## Required work
Extract the stretch of lines that starts at the line with "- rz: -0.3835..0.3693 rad" and ends at the last line of the data below. Give it exactly, without pictures.

(Records excerpted from a collection)
Content starts

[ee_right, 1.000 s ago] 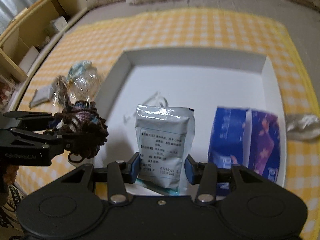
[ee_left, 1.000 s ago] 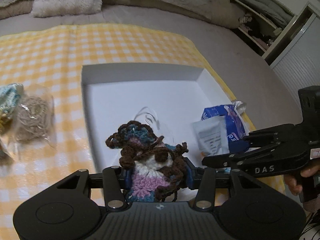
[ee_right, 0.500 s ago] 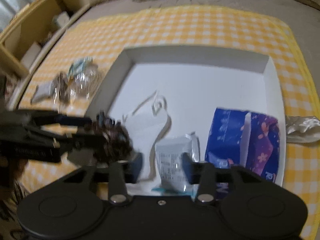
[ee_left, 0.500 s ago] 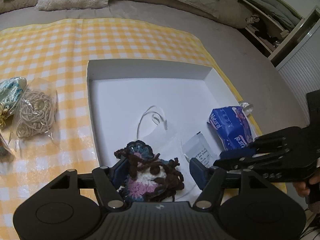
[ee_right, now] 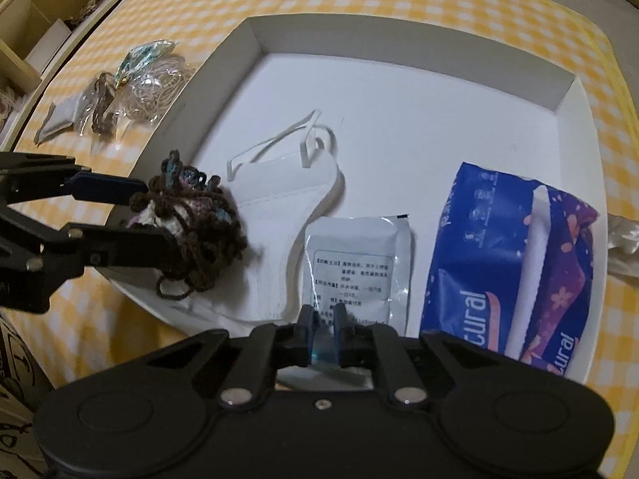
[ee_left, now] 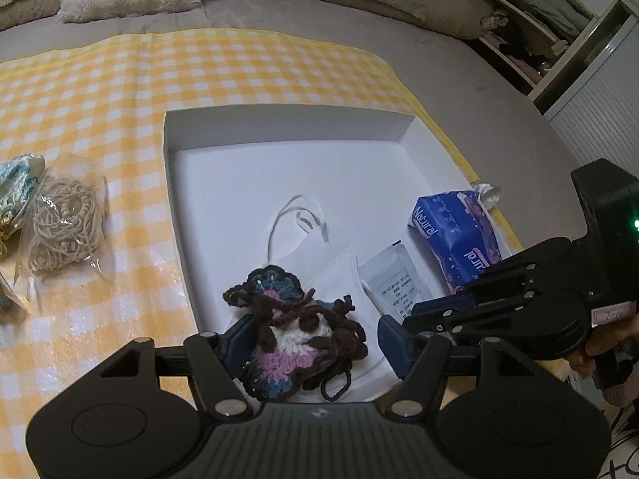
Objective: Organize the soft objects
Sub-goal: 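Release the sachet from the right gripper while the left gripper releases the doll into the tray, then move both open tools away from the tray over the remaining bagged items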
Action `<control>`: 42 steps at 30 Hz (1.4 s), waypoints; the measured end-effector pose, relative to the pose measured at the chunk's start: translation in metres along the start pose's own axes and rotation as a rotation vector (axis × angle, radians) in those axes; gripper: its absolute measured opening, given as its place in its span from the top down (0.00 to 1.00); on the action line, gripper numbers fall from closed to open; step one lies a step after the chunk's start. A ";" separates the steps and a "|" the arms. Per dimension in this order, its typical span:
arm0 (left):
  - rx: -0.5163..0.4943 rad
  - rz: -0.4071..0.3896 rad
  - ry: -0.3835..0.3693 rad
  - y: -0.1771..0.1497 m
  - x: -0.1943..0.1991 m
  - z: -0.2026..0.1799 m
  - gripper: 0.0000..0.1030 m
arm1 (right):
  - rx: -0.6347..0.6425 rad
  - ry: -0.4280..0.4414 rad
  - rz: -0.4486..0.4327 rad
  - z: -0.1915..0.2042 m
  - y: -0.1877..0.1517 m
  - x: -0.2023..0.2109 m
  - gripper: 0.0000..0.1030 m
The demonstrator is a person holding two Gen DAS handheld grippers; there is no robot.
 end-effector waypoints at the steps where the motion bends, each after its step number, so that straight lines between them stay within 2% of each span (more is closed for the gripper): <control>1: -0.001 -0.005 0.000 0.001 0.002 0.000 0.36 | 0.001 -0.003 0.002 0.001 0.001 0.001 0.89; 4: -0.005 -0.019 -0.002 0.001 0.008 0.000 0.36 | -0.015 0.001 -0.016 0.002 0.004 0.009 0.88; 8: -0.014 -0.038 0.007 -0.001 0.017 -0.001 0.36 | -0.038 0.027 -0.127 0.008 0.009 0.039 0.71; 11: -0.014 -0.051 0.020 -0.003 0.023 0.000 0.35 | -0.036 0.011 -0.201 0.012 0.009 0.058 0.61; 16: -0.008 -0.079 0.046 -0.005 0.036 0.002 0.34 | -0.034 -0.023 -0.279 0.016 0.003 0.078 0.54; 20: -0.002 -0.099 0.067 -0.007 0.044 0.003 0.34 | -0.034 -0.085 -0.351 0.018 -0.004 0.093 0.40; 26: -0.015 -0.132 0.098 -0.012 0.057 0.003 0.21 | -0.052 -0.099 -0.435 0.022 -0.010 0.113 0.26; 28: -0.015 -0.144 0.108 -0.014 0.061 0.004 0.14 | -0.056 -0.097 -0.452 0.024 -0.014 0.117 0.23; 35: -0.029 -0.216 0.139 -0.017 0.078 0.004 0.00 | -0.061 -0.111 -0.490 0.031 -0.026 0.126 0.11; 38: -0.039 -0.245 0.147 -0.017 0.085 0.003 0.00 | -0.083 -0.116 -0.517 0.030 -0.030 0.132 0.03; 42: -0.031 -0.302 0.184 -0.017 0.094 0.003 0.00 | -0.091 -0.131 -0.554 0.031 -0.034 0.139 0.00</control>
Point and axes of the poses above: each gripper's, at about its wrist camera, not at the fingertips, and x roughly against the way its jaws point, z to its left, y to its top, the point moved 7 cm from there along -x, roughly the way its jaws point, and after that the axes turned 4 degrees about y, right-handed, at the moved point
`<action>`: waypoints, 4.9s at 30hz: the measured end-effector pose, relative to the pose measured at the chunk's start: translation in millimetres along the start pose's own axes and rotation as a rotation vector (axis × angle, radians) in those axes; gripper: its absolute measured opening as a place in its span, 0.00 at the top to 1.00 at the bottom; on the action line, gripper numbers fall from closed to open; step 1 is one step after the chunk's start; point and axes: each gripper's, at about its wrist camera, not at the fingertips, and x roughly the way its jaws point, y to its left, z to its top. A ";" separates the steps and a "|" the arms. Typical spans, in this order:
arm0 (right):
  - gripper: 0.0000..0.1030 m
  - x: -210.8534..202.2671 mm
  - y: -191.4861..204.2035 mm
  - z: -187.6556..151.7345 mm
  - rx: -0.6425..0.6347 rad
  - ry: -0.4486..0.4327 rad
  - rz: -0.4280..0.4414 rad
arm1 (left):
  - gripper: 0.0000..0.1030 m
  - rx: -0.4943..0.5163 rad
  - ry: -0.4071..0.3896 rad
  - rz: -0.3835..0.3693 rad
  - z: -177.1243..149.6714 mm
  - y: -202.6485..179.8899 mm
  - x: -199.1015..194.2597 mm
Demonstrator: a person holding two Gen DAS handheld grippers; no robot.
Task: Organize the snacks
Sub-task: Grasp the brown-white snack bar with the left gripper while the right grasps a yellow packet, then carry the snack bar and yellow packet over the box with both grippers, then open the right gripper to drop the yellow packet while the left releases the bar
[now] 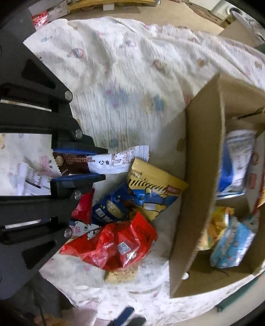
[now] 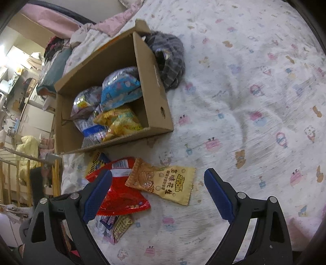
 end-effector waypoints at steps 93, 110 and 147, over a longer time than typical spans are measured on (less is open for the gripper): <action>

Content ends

## Written answer
  - rz: -0.3835..0.3693 rad
  - z: -177.1243..149.6714 mm
  - y: -202.6485..179.8899 mm
  - x: -199.1015..194.2597 mm
Demonstrator: a person holding two Gen DAS handheld grippers; no robot.
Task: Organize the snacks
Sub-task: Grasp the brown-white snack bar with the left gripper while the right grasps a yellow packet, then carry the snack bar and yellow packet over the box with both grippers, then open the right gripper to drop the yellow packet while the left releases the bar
[now] 
[now] 
 end-effector waypoints at steps 93, 110 and 147, over a longer time than typical spans are measured on (less is open for the gripper): <action>

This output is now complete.